Les deux commissaires ont donc opéré une sélection mûrement réfléchie, et aucune image érotique ou pornographique ne faisait partie du corpus retenu. Une photographie de Denise Bellon a même été floutée. “J’imagine que cette solution ferait hurler les historiens de l’art, mais il n’y a pas de bonne solution. Il n’y a que des mauvaises solutions à de bonnes questions. Notre ligne était d’être attentifs au public, le but n’était pas de choquer, mais de raconter en adaptant le discours, et de ne surtout pas reproduire l’érotisation, l’exotisme, le voyeurisme.”

Les objets du délit

Le parti pris scénographique découle de ces réflexions. L’architecte Leyla Darrage, en collaboration avec l’agence Rachid Andaloussi, a ainsi pensé un parcours d’exposition semé d’avertissements et de précautions.

Carte postale de Marcelin Flandrin.

Elle nous raconte qu’au rez-de-chaussée, étaient présentées les photographies du Bousbir d’aujourd’hui, saturées de couleur et de vie, capturées par Melita Vangelatou, photographe et membre de l’association Casamémoire. Des clichés de la vie quotidienne d’un quartier qui est “comme un village” et où les habitants, pour la plupart descendants des mokhazni qui s’y sont installés en 1955, “n’ont rien à voir avec le passé du quartier, dont seuls les murs témoignent”.

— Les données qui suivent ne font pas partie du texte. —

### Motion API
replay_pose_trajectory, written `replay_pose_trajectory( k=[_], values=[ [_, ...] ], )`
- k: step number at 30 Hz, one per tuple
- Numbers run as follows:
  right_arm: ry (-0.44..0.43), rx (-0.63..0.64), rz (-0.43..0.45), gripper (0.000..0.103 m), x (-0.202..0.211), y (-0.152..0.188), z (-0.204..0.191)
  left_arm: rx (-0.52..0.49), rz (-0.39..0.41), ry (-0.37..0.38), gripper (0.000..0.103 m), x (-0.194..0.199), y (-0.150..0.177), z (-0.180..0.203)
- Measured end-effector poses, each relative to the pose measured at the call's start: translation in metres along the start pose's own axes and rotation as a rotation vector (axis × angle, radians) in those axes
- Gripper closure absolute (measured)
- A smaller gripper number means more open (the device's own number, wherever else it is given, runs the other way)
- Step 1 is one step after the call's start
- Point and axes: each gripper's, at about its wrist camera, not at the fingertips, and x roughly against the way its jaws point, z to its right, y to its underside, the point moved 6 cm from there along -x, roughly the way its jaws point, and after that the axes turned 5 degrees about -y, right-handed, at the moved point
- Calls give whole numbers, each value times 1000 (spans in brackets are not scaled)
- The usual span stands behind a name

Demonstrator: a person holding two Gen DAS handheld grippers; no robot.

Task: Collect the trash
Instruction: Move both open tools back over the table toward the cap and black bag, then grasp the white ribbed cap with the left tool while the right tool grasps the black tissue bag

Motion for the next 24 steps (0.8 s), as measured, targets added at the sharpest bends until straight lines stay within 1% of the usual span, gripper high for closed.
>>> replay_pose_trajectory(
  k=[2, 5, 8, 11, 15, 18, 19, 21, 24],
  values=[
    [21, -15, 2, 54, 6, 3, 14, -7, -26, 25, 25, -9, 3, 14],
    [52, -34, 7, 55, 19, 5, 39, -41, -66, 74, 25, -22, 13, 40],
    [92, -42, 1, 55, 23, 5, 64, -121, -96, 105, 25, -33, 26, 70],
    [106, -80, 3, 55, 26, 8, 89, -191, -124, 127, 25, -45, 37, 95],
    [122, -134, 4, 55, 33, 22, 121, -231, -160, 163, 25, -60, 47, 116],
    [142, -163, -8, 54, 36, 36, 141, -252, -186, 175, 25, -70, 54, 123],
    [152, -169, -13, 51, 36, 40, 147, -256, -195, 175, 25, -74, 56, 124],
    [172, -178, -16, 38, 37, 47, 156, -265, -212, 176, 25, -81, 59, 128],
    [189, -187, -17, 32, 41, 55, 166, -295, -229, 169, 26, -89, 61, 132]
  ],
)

Les photographies tendres et colorées de Melita Vangelatou racontent la vie du quartier aujourd’hui, loin de son passé colonial.

À l’étage, essentiellement des photographies de Denise Bellon, qui s’était rendue à Bousbir en 1936 et en avait ramené des captures en noir et blanc, tranchant radicalement avec l’œuvre de Melita Vangelatou. La vie du quartier réservé, ses femmes en situation de prostitution, ses clients et visiteurs curieux. La photographe a approché le sujet de manière sociale, loin des stéréotypes fantasmés de l’iconographie orientaliste. “Toutefois, il nous appartient aujourd’hui de questionner le caractère problématique de ses images, qu’elle prend lors d’un séjour très court de deux jours et qui semblent parfois volées à ses sujets”, mettait en garde un panneau prévu dans le parcours d’exposition.

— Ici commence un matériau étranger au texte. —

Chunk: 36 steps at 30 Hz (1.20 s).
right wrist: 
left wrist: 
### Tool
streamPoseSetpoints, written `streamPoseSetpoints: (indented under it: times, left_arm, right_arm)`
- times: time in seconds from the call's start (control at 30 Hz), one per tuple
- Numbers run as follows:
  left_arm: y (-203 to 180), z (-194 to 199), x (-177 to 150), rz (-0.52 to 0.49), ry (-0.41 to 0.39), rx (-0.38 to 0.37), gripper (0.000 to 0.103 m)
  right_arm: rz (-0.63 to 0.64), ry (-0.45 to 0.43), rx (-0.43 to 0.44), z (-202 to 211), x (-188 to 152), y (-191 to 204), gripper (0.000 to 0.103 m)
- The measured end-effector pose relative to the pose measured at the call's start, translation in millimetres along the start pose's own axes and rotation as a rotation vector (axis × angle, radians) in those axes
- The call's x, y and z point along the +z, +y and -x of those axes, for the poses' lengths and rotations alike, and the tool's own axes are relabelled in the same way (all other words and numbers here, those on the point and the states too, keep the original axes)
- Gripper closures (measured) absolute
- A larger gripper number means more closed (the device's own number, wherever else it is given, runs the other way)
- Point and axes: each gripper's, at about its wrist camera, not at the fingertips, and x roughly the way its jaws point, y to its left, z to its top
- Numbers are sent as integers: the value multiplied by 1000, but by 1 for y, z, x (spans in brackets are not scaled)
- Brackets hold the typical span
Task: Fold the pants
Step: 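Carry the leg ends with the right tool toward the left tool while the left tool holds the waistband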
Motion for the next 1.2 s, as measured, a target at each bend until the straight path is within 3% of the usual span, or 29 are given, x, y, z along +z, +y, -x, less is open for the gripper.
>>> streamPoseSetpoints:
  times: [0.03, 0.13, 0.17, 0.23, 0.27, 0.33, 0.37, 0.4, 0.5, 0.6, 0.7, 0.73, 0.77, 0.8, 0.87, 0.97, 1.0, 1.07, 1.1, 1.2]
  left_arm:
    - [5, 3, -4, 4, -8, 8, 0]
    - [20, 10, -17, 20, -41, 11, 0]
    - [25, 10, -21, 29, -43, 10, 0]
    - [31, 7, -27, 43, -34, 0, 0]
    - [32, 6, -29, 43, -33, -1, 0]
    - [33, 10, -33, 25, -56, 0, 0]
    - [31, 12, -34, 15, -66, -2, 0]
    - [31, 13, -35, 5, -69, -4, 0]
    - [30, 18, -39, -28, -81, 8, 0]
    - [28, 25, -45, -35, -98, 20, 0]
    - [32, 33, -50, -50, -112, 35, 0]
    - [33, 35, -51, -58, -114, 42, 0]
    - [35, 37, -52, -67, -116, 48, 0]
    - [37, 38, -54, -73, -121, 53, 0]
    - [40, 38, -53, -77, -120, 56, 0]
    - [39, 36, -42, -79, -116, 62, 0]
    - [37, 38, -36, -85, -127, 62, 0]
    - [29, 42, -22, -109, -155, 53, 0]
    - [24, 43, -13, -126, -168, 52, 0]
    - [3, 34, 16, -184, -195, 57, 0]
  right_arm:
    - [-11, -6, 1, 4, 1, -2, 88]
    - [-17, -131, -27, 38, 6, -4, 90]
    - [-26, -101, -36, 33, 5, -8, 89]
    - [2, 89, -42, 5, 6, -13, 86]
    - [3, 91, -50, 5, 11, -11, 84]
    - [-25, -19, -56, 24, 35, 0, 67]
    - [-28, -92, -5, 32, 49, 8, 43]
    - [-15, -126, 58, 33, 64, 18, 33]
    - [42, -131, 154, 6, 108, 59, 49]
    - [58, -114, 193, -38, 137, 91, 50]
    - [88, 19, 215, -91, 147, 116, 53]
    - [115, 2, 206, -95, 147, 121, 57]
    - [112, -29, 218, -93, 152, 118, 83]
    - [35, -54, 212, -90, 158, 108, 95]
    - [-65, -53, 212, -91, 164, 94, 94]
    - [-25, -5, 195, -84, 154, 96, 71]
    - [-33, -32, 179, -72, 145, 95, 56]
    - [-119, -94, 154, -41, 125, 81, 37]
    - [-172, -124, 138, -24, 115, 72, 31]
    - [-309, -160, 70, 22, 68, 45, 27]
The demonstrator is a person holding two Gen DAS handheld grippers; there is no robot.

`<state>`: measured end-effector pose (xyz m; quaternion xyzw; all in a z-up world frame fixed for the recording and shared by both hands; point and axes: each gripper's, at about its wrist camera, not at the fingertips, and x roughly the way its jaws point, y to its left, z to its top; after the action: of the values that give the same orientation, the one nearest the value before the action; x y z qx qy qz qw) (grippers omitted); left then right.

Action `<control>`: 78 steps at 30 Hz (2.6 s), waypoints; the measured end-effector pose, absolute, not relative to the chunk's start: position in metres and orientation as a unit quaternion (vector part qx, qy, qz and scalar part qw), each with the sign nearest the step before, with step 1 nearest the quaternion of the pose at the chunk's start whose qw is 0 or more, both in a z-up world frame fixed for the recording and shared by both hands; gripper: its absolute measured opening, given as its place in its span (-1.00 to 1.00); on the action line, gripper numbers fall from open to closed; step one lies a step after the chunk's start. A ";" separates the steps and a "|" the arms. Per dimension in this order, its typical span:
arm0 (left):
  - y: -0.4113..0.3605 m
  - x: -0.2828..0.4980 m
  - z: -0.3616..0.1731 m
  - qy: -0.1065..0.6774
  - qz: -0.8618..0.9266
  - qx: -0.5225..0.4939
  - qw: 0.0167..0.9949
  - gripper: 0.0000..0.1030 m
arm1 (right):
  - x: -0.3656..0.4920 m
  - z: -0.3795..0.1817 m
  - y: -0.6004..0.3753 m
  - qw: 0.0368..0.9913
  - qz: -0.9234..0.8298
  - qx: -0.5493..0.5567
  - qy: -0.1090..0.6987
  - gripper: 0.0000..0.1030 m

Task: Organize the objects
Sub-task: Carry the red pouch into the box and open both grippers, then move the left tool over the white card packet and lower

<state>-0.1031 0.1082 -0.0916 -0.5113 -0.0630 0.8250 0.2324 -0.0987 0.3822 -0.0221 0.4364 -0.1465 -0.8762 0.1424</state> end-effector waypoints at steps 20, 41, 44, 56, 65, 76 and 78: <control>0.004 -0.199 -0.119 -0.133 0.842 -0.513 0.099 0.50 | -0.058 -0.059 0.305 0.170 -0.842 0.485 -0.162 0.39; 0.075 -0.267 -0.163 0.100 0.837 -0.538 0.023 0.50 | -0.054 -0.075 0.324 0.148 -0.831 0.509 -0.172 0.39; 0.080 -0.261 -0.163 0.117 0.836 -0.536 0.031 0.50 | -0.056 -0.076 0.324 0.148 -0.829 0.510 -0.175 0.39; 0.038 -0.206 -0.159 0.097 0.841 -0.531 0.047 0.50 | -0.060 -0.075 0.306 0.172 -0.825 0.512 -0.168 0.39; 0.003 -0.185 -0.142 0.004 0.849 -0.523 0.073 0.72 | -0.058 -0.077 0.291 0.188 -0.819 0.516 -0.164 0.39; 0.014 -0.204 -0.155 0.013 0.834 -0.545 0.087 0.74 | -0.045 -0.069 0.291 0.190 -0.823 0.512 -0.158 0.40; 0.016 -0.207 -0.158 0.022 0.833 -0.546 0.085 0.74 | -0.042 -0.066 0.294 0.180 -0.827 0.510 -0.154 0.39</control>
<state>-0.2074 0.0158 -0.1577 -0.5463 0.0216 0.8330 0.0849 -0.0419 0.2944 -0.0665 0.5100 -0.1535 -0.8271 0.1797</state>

Ses photographies devaient côtoyer d’autres regards sur le quartier : cartes postales, articles de presse d’époque, extraits de revues médicales, films… Et notamment un extrait des Archives de la planète datant de 1926, dans lequel Camille Sauvageot a filmé des scènes de vie quotidienne à Bousbir. Là encore, un cartel devait prévenir le visiteur : “Le film projeté ici comporte des images de jeunes filles de Bousbir montrant leur poitrine au cameraman. Ce film, outre qu’il peut choquer la pudeur, atteste d’une violence qui le rend aujourd’hui difficile à regarder. C’est aux personnes visitant l’exposition qu’il appartient de choisir, en connaissance de cause, si elles veulent ou non le visionner.”

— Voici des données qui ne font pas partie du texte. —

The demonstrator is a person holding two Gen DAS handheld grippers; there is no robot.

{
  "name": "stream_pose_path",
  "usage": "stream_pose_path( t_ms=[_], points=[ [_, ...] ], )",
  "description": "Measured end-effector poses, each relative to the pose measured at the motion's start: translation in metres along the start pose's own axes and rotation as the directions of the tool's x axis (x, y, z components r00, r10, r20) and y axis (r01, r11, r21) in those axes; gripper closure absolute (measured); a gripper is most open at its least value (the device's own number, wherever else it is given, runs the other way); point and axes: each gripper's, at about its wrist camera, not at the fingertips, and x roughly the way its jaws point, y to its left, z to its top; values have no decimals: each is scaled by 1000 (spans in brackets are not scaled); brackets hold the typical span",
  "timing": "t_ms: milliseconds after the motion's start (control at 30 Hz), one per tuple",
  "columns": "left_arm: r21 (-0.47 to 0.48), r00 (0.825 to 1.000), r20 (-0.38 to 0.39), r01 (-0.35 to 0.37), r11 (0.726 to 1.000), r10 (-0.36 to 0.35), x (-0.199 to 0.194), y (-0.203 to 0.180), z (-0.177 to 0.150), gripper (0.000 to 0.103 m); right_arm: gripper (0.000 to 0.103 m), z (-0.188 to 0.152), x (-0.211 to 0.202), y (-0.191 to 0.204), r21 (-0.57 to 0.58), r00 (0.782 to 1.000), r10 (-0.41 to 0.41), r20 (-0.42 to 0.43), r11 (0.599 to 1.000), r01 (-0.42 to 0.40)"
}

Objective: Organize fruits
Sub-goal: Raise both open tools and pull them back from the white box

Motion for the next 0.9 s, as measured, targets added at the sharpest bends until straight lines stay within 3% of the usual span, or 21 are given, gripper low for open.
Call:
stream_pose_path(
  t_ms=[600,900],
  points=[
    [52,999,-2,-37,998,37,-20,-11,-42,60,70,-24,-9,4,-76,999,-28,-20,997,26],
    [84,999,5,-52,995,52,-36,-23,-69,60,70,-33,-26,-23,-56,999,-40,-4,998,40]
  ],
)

Entre ces deux niveaux, l’un sur le présent de Bousbir, l’autre sur son passé trouble, un dernier avertissement : “Beaucoup des habitants de Casablanca connaissent l’histoire et la réputation du Bousbir d’hier. Certains n’auront pas envie d’en parler ni d’en voir des images. C’est leur droit, et ce sera leur choix de ne pas prendre l’escalier (…) D’autres voudront en savoir plus, parce que c’est l’histoire de leur ville, par devoir de mémoire. L’escalier leur permettra de remonter le temps, et de se confronter aux images du passé.” Encore faut-il le vouloir.